HOW TO COMPLETE THIS TASK>
Please show all lines of the records that include "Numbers".

ENTRIES PROVIDED>
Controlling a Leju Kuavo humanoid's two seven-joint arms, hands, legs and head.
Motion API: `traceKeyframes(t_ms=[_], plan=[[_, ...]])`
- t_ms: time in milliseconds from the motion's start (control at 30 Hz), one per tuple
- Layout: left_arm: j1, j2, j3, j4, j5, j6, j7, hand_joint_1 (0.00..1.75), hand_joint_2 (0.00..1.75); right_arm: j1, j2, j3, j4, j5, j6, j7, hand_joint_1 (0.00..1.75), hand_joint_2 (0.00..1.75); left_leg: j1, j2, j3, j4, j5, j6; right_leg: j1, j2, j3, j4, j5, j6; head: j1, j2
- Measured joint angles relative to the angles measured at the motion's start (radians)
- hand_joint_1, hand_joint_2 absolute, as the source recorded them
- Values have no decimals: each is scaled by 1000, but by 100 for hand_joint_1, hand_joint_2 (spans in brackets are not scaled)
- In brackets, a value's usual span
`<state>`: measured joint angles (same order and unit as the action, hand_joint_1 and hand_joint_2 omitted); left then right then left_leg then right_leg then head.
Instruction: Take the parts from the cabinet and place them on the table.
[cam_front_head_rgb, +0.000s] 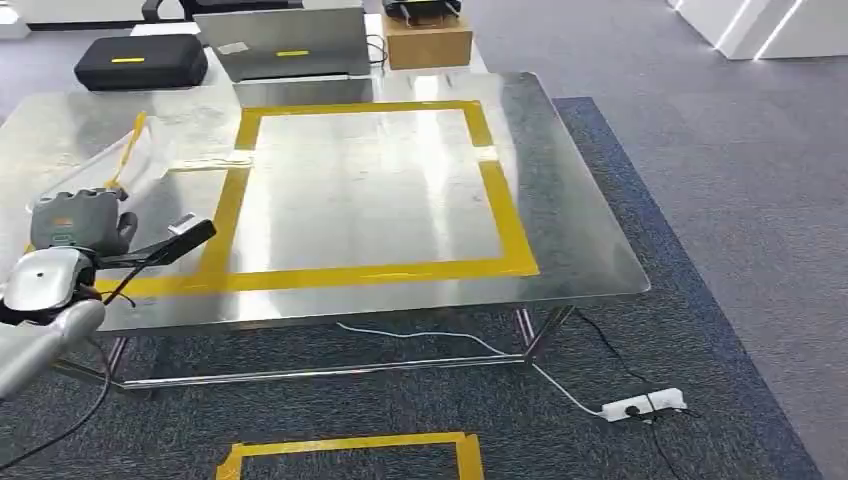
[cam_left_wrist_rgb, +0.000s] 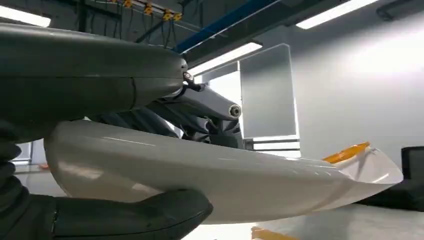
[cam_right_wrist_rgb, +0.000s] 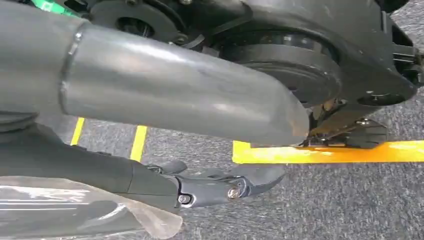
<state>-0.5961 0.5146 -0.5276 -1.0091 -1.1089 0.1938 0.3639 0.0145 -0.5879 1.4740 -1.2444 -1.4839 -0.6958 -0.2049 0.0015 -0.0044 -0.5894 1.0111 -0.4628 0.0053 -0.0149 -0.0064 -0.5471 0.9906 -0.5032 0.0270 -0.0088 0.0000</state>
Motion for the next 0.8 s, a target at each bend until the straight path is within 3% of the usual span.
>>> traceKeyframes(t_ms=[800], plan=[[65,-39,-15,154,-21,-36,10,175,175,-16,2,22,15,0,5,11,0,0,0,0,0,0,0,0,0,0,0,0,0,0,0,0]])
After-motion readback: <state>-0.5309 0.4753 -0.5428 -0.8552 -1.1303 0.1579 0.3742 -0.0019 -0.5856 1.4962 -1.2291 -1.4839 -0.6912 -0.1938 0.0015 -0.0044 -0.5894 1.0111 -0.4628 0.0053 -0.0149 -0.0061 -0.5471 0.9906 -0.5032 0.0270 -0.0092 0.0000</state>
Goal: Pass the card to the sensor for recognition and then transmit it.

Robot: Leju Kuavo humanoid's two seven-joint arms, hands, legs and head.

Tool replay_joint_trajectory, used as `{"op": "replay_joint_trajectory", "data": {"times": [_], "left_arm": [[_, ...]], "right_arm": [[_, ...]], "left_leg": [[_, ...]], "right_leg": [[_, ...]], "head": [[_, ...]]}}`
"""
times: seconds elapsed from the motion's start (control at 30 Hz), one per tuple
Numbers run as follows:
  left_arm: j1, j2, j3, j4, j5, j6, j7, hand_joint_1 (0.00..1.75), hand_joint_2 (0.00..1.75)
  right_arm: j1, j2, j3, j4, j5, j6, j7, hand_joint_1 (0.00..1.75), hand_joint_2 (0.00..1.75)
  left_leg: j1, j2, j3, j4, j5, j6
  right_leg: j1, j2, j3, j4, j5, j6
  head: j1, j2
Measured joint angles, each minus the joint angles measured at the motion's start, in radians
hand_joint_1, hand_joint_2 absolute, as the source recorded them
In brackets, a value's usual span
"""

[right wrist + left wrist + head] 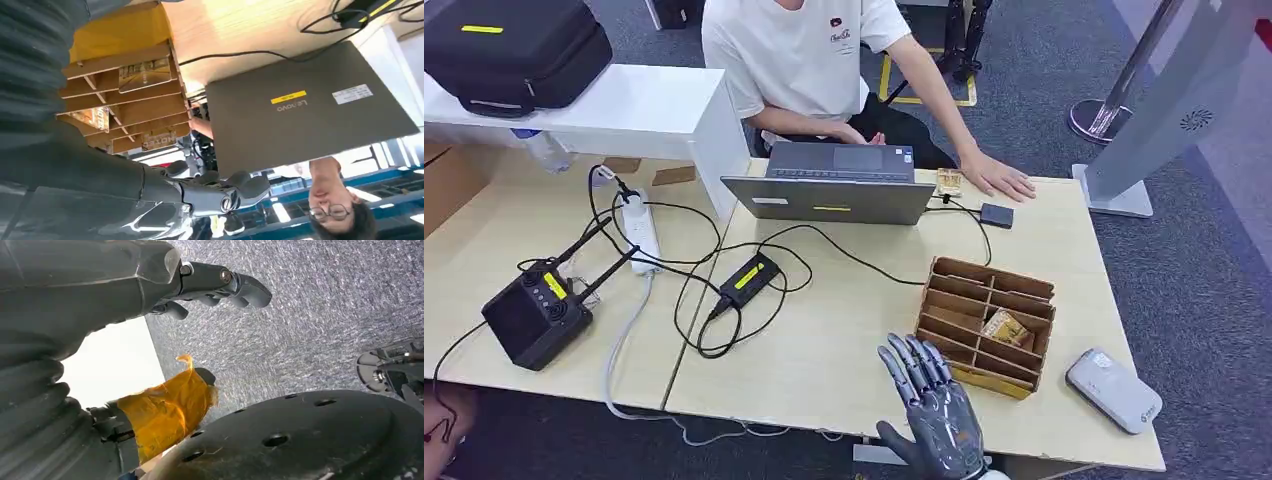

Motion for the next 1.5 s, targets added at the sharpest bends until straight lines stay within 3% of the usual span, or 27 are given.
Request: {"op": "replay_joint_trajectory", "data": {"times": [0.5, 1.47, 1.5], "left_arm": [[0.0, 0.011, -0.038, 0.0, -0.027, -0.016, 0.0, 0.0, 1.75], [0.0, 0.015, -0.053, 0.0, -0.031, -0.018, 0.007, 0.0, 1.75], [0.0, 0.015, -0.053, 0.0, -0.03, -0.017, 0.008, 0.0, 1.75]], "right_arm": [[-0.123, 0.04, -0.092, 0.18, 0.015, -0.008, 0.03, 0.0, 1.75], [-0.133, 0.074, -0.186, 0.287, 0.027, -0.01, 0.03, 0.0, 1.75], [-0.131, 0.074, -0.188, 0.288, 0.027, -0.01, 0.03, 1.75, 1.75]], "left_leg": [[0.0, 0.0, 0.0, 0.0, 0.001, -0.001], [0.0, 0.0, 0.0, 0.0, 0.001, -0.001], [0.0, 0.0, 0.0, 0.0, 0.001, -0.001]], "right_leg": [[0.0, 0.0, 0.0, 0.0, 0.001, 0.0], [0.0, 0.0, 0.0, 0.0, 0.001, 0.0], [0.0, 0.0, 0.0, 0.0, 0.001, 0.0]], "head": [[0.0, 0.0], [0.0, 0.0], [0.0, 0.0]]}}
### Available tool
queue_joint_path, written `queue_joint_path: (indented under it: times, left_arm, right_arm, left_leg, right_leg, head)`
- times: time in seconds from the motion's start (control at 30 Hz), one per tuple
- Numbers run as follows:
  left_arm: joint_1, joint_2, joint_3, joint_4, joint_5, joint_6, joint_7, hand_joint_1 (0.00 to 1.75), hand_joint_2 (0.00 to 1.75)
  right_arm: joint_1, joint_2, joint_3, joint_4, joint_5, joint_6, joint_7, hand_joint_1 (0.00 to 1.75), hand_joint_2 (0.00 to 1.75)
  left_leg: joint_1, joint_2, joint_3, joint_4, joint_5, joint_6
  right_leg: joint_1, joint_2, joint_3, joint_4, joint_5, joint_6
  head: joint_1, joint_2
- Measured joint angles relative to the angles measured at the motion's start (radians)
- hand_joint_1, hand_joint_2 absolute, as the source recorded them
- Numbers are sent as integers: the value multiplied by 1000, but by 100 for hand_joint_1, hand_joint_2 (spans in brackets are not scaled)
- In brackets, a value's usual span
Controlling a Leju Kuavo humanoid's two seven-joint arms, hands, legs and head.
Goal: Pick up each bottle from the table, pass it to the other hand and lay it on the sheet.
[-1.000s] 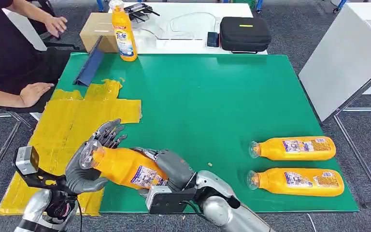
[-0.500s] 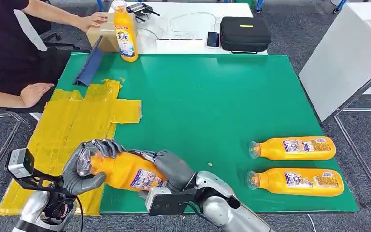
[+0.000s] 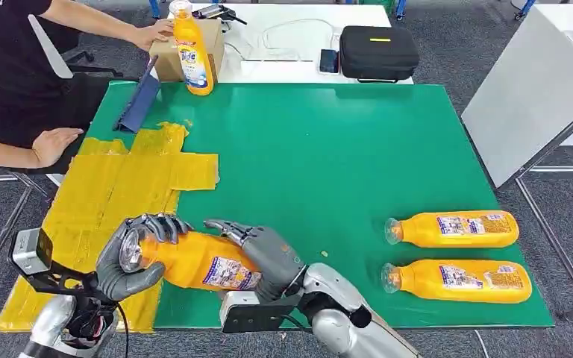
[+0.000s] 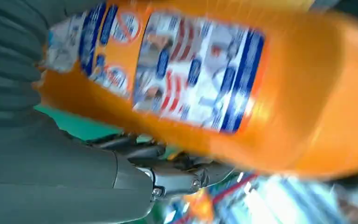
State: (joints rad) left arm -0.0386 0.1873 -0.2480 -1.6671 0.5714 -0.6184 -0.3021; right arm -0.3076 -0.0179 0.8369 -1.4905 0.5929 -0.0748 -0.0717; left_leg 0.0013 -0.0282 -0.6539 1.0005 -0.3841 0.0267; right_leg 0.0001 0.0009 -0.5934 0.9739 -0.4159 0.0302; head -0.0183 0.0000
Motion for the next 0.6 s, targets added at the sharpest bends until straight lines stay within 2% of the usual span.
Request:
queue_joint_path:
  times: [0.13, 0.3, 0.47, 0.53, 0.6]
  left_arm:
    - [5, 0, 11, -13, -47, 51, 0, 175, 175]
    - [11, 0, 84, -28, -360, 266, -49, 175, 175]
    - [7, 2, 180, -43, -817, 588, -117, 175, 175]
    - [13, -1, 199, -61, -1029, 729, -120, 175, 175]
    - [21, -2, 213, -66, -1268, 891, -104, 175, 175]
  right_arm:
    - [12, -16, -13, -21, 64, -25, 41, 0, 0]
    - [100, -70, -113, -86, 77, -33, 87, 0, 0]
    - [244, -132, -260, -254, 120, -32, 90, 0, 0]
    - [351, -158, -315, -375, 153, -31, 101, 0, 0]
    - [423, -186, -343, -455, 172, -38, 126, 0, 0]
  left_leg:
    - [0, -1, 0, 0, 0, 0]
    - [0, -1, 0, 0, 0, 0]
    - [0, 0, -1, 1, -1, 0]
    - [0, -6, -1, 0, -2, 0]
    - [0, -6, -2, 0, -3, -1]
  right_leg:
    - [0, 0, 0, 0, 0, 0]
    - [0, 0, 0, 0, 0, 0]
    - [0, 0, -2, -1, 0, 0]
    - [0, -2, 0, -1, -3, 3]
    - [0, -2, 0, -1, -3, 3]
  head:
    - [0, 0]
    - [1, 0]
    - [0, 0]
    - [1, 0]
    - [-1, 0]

RESPONSE AREA>
Numbers run as follows:
- Numbers run as follows:
- Numbers are sent as integers: the value multiplied by 1000, but by 100 for hand_joint_1, hand_joint_2 (spans in brackets are not scaled)

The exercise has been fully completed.